BEIJING, April 4 (Reuters) - Base metals fell on Wednesday
after the United States announced fresh tariffs on 1,300 Chinese
products, including some metal products, escalating a trade row
with China, which has vowed to respond.
    China, the world's top metals consumer, saw the services
sector growth ease to a four-month low in March, according to
the private Caixin/Markit services purchasing managers' index
(PMI), while the country's central bank renewed a pledge to
crack down on the unregulated shadow banking sector.

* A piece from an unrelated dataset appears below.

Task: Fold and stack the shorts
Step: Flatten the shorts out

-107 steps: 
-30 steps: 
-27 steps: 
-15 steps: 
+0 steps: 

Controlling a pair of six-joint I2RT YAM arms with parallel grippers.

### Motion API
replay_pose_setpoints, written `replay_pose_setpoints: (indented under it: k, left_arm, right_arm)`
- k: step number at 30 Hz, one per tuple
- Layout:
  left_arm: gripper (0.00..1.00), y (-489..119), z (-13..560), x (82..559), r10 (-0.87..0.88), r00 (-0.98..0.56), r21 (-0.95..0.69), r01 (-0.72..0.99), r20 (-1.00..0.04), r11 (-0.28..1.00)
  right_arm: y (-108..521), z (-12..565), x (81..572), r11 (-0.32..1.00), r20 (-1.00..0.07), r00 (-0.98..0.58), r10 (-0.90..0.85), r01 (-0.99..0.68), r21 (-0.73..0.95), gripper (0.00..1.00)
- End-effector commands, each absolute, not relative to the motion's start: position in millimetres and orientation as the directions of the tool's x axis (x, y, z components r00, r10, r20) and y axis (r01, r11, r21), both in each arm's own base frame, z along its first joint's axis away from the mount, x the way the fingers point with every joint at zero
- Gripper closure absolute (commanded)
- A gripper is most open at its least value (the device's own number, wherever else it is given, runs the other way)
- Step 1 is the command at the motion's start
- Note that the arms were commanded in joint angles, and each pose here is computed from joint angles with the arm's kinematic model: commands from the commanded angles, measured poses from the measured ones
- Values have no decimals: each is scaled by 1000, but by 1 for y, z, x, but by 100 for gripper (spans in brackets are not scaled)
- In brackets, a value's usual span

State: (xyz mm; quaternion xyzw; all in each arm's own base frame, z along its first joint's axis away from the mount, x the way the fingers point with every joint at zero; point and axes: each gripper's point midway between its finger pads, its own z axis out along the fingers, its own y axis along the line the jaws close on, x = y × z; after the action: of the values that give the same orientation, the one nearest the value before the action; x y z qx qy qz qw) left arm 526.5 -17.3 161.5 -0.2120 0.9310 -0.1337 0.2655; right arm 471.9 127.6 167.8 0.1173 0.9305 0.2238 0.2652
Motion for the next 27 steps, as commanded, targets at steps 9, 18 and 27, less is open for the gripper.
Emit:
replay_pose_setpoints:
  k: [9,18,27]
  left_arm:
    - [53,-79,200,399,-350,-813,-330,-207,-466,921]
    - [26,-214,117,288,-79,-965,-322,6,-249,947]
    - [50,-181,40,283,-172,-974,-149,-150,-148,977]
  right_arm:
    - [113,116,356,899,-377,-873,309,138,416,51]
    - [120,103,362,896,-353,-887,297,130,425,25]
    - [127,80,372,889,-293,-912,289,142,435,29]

    There is a view that "the passage of this money into
commodity markets for purely speculative purposes has or
certainly will be stopped and the removal of this liquidity will
more than likely increase volatility," Malcolm Freeman, CEO of
Kingdom Futures, wrote in a note.
    The Shanghai Futures Exchange will be closed from the
evening of Wednesday, April 4, for the tomb-sweeping holiday and
will re-open on Monday, April 9.  
  
    FUNDAMENTALS
    * SHFE COPPER: The most-traded May copper contract on the
Shanghai Futures Exchange closed down 0.2 percent at
50,280 yuan ($7,986.66) a tonne, after five straight sessions of
gains, as brokerages trimmed positions before the four-day
weekend.
    * LME COPPER: Three-month copper on the London Metal
Exchange was down 0.2 percent at $6,781.50 a tonne after
four consecutive sessions of gains. 
    * TECHNICALS: LME copper looks neutral in a narrow range of
$6,770-$6,826 per tonne, and an escape could suggest a
direction, Reuters technical analyst Wang Tao said.
   
    * OTHER METALS: Zinc, used to galvanise steel, led
the losses in the Shanghai base metals complex, closing down 1.1
percent at 24,620 yuan a tonne. Nickel fell 0.1
percent, aluminium shed 0.3 percent and lead
lost 0.7 percent. 
    * UNITED STATES: The Trump administration on Tuesday raised
the stakes in a growing trade showdown with China, announcing 25
percent tariffs on some 1,300 industrial technology, transport
and medical products to try to force changes in Beijing's
intellectual property practices.
    * TRADE: China's commerce ministry said on Wednesday it
"strongly condemns and firmly opposes" the proposed U.S. tariffs
following the Section 301 probe and will take counter measures,
according to the official Xinhua news agency.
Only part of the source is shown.